## Goal of the exercise
Leave out the pictures and repeat the data exactly.

## Data to examine

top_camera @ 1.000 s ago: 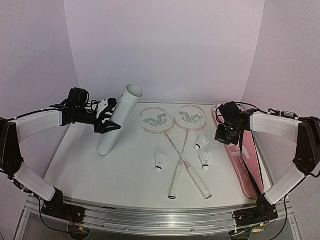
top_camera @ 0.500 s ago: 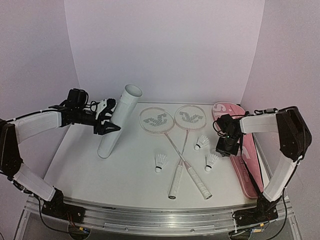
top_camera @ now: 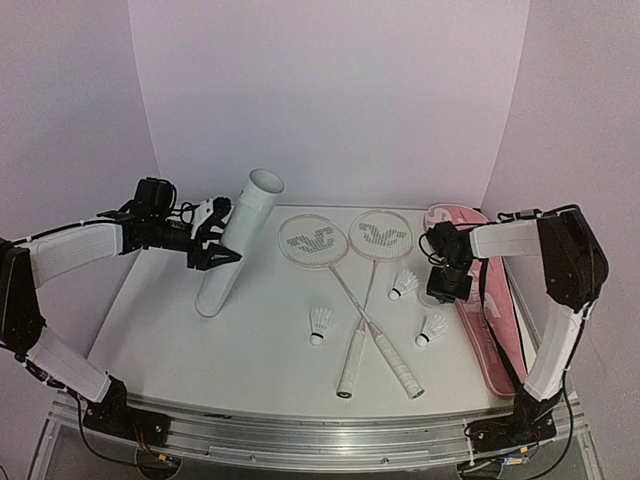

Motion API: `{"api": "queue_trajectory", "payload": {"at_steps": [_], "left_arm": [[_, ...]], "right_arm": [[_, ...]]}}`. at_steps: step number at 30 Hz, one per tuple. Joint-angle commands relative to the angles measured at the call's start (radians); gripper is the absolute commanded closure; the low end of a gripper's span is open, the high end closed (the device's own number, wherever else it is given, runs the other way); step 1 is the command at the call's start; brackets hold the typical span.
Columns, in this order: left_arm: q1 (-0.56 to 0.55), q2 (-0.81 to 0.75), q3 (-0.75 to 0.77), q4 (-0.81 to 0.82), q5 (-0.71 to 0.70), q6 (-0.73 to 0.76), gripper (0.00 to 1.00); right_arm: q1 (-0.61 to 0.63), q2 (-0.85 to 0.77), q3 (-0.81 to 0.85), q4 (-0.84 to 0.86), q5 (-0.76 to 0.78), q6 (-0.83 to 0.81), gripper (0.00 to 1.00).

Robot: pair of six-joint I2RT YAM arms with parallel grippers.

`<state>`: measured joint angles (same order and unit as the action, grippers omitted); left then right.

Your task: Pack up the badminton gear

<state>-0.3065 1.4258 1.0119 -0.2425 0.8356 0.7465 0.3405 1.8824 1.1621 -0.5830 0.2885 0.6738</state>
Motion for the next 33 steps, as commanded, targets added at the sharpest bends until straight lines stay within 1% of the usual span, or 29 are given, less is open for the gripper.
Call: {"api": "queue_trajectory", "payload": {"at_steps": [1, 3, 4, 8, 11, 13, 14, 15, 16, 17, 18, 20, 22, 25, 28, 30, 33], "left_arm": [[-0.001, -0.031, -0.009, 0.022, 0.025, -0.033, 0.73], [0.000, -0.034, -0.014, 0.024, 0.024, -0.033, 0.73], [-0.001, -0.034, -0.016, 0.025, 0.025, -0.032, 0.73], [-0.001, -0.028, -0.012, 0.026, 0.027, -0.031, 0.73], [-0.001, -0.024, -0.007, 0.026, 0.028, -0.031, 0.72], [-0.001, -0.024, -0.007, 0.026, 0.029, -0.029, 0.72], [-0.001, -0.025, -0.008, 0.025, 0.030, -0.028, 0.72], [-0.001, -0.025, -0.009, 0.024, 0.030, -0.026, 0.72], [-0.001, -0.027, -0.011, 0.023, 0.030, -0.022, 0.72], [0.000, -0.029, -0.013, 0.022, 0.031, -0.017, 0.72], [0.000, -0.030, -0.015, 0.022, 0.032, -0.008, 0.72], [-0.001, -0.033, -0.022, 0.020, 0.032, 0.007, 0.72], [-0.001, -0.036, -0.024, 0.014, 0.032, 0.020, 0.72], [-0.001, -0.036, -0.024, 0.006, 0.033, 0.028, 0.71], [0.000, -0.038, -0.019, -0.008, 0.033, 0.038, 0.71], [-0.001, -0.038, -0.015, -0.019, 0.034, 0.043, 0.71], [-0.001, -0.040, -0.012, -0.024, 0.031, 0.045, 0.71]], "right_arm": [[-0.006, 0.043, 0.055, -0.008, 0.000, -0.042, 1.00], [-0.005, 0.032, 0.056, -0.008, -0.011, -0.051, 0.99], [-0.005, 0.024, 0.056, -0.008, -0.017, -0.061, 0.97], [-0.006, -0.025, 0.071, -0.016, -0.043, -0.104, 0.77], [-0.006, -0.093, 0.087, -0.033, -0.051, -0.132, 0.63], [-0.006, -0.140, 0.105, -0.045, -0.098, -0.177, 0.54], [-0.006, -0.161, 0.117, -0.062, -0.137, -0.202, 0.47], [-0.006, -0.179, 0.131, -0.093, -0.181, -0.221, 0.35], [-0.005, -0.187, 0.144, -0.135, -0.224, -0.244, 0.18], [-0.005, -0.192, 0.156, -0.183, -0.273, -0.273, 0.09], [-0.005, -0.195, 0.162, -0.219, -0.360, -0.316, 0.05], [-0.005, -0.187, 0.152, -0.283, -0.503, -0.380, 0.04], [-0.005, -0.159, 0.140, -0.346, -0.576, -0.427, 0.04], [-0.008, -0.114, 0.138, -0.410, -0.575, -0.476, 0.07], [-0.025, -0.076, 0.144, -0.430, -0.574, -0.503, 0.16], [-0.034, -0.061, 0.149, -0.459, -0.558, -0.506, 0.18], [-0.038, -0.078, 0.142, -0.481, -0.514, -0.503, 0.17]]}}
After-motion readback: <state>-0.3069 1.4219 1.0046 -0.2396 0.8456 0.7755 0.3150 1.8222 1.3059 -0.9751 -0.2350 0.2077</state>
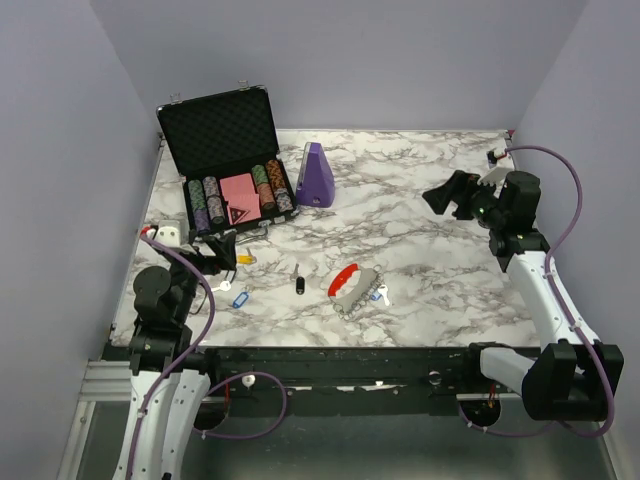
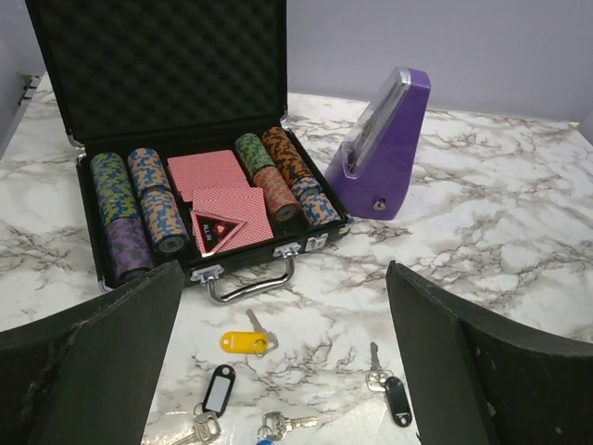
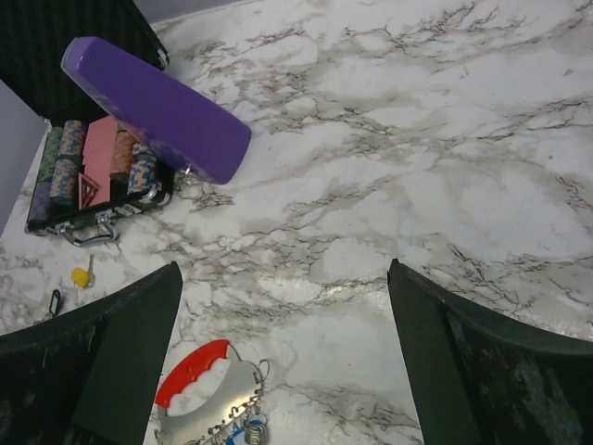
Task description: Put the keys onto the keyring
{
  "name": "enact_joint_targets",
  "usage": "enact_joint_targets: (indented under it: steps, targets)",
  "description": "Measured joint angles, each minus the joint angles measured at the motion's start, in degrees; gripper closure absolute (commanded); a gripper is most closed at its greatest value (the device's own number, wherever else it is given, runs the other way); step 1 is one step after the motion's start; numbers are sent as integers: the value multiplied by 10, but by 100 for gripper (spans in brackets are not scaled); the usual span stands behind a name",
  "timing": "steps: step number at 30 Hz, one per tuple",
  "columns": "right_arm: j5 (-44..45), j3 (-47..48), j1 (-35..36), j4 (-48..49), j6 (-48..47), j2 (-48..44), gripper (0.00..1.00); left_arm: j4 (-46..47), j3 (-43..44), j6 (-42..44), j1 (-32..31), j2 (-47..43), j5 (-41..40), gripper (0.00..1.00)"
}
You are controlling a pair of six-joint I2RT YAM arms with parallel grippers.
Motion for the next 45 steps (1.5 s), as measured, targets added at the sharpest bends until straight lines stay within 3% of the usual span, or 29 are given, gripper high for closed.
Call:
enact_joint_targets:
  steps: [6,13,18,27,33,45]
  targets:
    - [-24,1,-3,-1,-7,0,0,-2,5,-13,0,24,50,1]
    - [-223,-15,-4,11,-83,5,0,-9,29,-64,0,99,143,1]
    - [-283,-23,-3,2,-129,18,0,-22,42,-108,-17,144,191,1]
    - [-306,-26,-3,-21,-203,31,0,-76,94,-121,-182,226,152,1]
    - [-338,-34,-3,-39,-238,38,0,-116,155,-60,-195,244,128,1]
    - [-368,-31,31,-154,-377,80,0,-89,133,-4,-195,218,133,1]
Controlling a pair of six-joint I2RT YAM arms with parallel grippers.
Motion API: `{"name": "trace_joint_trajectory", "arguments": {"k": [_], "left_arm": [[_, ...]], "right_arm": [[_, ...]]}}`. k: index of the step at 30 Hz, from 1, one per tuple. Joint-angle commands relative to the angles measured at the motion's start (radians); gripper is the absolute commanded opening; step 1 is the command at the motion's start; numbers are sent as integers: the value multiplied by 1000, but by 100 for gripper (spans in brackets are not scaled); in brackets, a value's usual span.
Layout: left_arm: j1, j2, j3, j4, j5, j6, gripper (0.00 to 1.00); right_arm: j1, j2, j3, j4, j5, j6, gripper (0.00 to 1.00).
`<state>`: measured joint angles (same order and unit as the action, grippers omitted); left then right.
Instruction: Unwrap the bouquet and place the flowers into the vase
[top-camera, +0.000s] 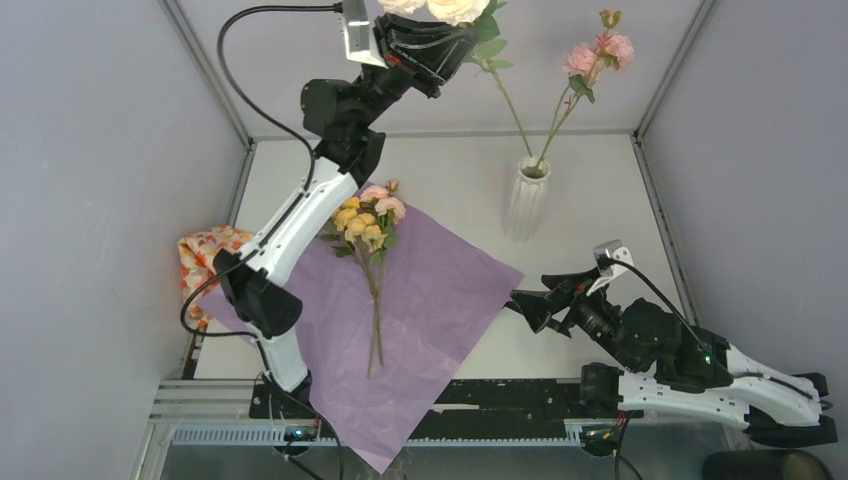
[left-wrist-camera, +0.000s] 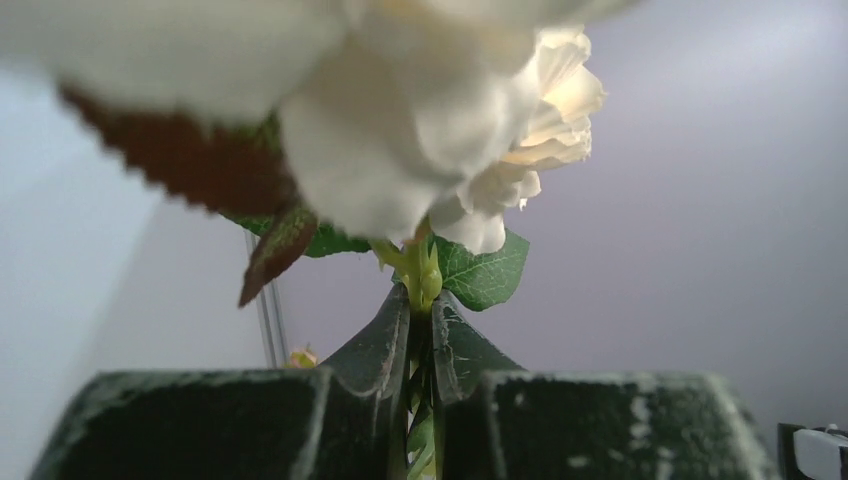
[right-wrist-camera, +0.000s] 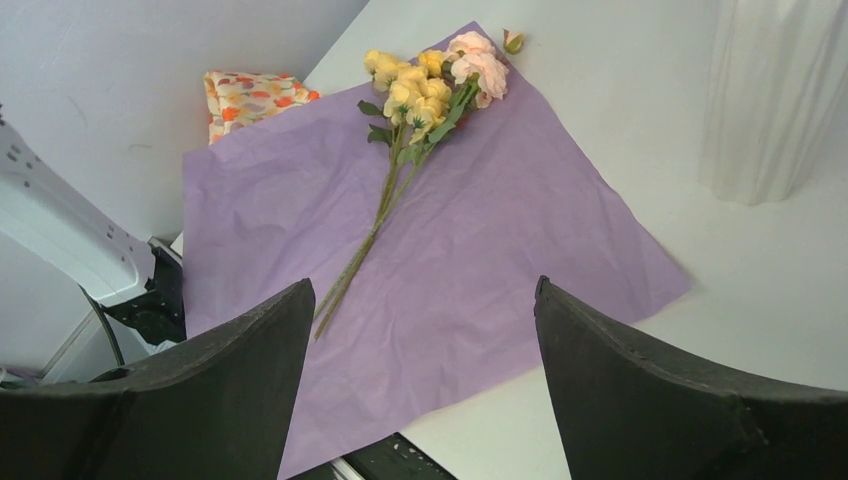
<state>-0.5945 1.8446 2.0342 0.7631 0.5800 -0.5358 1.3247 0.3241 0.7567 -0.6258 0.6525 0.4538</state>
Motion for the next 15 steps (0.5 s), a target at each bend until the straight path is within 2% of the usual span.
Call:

## Task solution
top_camera @ 1.000 s ago: 
top_camera @ 0.500 s ago: 
top_camera @ now: 

Motion API: `{"api": "queue_trajectory", "payload": {"at_steps": [_], "left_arm": [[_, ...]], "right_arm": [[_, ...]]}}`. at_steps: step number at 30 Hz, one per tuple. Joint-angle commands relative to the angles measured at the call's start (radians); gripper is the absolute commanded closure; the low end of a gripper's span is open, the high end closed (the device's own number, wherever else it is given, runs the other way); step 1 is the command at the call's start; brackets hold the typical span.
Columns, in this order: left_arm: q1 (-0.56 to 0.55), q2 (-0.81 to 0.75), q3 (-0.75 to 0.77), q4 (-0.81 to 0.82), q5 (-0.71 to 0.70), q6 (-0.73 to 0.76), gripper (0.00 to 1.00); right_arm: q1 (-0.61 to 0.63), q2 (-0.85 to 0.77), q3 (-0.81 to 0.85), q4 (-0.84 to 0.86), q5 (-0.76 to 0.78), q6 (-0.83 to 0.81), gripper (0.00 to 1.00).

Robot: pair of six-joint I2RT YAM arms with parallel grippers.

`<state>`: measured joint angles (same order and unit as the action, grippers omitted); left then right.

Your task: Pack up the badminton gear

<state>-0.3065 1.4258 1.0119 -0.2425 0.8356 0.7465 0.3405 1.8824 1.1621 -0.5830 0.2885 0.6738</state>
Motion for the next 33 steps, as commanded, targets added at the sharpest bends until straight lines stay within 1% of the usual span, or 29 are given, less is open for the gripper.
Call: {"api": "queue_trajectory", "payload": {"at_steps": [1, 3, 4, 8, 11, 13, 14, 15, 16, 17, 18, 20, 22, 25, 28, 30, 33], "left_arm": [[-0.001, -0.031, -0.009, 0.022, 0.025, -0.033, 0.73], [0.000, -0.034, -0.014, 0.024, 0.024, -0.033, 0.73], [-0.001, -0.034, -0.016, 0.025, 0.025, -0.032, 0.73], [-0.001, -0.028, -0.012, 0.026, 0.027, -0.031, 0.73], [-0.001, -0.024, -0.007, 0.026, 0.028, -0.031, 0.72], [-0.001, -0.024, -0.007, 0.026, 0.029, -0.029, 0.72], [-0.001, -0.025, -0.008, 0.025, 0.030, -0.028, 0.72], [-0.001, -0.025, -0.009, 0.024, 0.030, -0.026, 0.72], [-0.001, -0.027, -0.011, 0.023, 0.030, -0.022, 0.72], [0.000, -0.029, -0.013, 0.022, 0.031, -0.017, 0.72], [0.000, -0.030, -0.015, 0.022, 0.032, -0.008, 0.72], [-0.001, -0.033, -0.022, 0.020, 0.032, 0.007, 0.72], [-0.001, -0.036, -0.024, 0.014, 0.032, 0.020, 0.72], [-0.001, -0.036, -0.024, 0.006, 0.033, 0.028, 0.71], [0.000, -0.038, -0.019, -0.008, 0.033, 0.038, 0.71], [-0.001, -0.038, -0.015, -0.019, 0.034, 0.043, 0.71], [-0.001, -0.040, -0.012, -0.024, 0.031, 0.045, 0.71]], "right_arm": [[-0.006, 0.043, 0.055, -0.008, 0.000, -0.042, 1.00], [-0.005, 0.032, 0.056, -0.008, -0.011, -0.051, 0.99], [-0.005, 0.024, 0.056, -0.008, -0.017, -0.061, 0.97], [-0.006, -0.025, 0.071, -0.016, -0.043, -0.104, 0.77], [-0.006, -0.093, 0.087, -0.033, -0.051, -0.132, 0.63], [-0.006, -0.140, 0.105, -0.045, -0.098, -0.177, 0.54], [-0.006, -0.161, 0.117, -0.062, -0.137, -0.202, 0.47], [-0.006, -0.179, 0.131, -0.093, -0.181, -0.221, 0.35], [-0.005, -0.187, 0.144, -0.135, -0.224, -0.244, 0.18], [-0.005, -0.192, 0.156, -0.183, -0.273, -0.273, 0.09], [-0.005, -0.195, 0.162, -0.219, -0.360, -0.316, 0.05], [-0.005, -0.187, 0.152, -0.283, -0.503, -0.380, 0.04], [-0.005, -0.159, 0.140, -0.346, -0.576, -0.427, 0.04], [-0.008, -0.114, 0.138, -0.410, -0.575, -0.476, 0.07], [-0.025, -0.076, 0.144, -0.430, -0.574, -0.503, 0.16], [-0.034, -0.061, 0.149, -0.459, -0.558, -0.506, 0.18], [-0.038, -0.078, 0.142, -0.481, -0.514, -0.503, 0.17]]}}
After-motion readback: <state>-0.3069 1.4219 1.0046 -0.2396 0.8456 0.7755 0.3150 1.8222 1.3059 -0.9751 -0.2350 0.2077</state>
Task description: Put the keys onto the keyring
{
  "name": "enact_joint_targets",
  "usage": "enact_joint_targets: (indented under it: steps, targets)",
  "description": "Measured joint angles, each minus the joint angles measured at the motion's start, in degrees; gripper closure absolute (commanded); a gripper is most closed at its greatest value (the device's own number, wherever else it is given, runs the other way); step 1 is one step after the motion's start; numbers are sent as integers: the value multiplied by 10, but by 100 for gripper (spans in brackets are not scaled); the usual span stands behind a name",
  "timing": "steps: step number at 30 Hz, one per tuple",
  "columns": "right_arm: j5 (-44..45), j3 (-47..48), j1 (-35..36), j4 (-48..49), j6 (-48..47), j2 (-48..44), gripper (0.00..1.00); left_arm: j4 (-46..47), j3 (-43..44), j6 (-42..44), j1 (-32..31), j2 (-47..43), j5 (-41..40), gripper (0.00..1.00)"
}
You are controlling a pair of six-joint I2RT YAM arms with parallel grippers.
Motion for the next 45 steps (1.5 s), as measured, targets added at the sharpest bends until straight lines stay within 3% of the usual span, or 29 are given, gripper high for closed.
Call:
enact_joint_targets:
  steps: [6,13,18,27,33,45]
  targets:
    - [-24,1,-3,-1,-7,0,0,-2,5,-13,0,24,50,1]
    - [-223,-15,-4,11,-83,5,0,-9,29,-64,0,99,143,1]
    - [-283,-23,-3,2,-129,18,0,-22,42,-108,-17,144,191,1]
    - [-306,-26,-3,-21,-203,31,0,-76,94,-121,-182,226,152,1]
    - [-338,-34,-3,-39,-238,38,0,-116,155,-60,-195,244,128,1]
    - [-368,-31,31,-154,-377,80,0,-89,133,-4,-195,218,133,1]
Controlling a pair of six-joint I2RT YAM arms with parallel grippers.
Motion API: `{"name": "trace_joint_trajectory", "arguments": {"k": [_], "left_arm": [[_, ...]], "right_arm": [[_, ...]]}}`. k: index of the step at 30 Hz, from 1, one per tuple. Joint-angle commands relative to the angles measured at the motion's start (radians); gripper is the absolute commanded opening; step 1 is the command at the motion's start; numbers are sent as integers: the value multiplied by 1000, but by 100 for gripper (spans in brackets are not scaled); in brackets, a value's usual span.
Layout: left_arm: j1, j2, j3, j4, j5, j6, gripper (0.00 to 1.00); right_arm: j1, j2, j3, j4, j5, j6, gripper (0.00 to 1.00).
`<state>`: measured joint angles (same order and unit as the action, grippers omitted); left then right.
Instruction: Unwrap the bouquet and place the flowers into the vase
[top-camera, +0.000s] 
[left-wrist-camera, +0.000s] 
[right-wrist-camera, +0.000s] 
<state>-0.5945 1.8446 2.0342 0.7631 0.5800 -0.5358 1.3247 0.3241 0.7567 -0.6258 0.6525 0.4538</state>
Motion for the next 15 steps (0.5 s), a target at each bend until the straight path is within 2% of the usual span.
Call:

This finishes the output for the exercise.